■ What you will do: Check each line of the data for the string "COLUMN". Report how many have it, and give nothing else.

■ Exercise data:
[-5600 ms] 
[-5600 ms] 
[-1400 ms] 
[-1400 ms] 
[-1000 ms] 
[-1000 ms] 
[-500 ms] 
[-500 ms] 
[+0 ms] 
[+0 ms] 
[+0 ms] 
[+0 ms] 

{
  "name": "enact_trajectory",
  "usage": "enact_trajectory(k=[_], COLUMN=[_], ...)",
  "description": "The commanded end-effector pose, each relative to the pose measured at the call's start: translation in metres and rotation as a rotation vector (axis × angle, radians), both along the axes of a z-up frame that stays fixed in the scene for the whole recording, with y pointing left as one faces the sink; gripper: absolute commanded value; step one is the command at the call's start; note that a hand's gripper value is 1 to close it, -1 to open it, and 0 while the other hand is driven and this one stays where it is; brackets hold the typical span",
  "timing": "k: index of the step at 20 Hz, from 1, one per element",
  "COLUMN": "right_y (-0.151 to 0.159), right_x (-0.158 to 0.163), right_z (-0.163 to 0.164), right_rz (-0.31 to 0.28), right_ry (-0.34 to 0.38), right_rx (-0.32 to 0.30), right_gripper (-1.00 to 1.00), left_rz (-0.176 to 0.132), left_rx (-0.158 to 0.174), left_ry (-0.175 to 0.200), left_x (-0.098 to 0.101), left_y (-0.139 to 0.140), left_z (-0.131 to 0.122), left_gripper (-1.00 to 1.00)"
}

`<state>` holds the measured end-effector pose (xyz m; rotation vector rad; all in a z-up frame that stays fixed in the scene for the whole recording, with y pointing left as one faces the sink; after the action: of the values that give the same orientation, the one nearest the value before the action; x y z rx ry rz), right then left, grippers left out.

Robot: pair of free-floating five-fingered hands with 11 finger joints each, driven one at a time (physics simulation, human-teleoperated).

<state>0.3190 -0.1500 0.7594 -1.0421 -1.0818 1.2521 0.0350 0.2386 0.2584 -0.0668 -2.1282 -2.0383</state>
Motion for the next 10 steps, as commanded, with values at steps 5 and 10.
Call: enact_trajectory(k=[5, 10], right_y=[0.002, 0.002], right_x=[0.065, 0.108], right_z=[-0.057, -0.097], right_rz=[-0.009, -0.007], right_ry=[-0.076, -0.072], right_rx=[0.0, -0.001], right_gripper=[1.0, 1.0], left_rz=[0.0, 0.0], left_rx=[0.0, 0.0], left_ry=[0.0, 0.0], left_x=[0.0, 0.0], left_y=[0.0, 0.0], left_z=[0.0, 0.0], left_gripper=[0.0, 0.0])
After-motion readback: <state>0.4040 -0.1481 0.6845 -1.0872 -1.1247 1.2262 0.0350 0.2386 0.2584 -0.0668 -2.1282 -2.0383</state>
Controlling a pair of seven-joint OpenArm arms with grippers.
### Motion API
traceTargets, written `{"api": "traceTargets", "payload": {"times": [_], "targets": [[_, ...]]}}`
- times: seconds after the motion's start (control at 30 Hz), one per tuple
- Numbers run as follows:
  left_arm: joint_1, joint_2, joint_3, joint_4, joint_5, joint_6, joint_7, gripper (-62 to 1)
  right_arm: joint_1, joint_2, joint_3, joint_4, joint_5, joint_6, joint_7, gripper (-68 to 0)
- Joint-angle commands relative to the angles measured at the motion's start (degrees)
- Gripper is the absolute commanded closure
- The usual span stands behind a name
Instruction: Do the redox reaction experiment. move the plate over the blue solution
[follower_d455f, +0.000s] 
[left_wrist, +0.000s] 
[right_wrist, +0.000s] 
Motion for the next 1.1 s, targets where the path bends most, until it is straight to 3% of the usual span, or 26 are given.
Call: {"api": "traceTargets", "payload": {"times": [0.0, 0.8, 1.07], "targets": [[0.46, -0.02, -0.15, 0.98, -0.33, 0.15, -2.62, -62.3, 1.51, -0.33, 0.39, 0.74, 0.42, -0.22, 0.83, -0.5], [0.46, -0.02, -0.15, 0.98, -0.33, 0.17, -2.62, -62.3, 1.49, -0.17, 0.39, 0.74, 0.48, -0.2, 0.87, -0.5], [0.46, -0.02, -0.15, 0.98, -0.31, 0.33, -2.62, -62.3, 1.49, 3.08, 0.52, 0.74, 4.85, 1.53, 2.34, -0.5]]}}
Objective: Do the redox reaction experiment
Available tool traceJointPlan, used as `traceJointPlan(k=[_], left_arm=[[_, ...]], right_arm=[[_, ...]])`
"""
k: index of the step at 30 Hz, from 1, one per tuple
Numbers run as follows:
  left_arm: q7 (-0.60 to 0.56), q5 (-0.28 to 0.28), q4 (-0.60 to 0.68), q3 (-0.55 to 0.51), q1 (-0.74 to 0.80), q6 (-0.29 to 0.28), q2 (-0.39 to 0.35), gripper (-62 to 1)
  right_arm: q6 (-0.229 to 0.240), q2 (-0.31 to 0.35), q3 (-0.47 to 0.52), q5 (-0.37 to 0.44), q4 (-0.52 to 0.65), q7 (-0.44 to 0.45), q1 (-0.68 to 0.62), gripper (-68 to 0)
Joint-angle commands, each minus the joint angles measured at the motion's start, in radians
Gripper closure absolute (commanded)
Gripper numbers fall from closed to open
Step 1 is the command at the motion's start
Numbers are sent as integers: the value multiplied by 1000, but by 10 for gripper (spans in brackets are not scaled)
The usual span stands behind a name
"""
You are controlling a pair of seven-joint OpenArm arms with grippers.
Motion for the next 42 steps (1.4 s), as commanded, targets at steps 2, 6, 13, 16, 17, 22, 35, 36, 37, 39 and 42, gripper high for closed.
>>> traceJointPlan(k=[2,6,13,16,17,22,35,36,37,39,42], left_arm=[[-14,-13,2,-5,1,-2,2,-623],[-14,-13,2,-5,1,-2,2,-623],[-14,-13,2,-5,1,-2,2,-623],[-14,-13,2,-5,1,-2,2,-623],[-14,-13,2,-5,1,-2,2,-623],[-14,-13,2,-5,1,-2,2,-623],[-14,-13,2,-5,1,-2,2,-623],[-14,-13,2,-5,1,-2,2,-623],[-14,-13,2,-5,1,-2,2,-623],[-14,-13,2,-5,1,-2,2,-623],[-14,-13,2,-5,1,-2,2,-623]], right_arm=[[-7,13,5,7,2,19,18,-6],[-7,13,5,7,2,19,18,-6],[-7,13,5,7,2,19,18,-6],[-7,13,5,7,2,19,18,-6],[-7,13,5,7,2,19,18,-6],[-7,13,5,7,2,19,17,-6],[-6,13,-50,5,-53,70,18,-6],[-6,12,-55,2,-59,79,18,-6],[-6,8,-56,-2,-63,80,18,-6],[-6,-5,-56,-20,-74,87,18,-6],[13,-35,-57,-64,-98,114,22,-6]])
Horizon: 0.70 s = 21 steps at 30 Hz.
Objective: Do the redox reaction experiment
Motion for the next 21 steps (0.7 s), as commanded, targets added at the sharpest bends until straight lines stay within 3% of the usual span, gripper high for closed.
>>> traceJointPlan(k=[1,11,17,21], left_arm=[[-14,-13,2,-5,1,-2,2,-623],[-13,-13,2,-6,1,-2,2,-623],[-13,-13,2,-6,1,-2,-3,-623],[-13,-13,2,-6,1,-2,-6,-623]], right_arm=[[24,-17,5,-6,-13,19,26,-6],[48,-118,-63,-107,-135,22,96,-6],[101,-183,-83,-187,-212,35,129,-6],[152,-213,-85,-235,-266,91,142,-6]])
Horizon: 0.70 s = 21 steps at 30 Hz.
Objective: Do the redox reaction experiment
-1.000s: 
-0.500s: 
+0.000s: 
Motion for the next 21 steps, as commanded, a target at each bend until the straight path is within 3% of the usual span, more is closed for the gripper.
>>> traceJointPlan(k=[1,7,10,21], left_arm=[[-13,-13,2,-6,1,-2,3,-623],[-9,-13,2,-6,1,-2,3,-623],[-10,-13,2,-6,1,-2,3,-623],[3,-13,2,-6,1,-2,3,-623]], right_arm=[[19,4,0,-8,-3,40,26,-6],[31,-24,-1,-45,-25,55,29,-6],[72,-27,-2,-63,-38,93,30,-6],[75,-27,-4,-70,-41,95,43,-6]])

■ Solution to this exercise: 2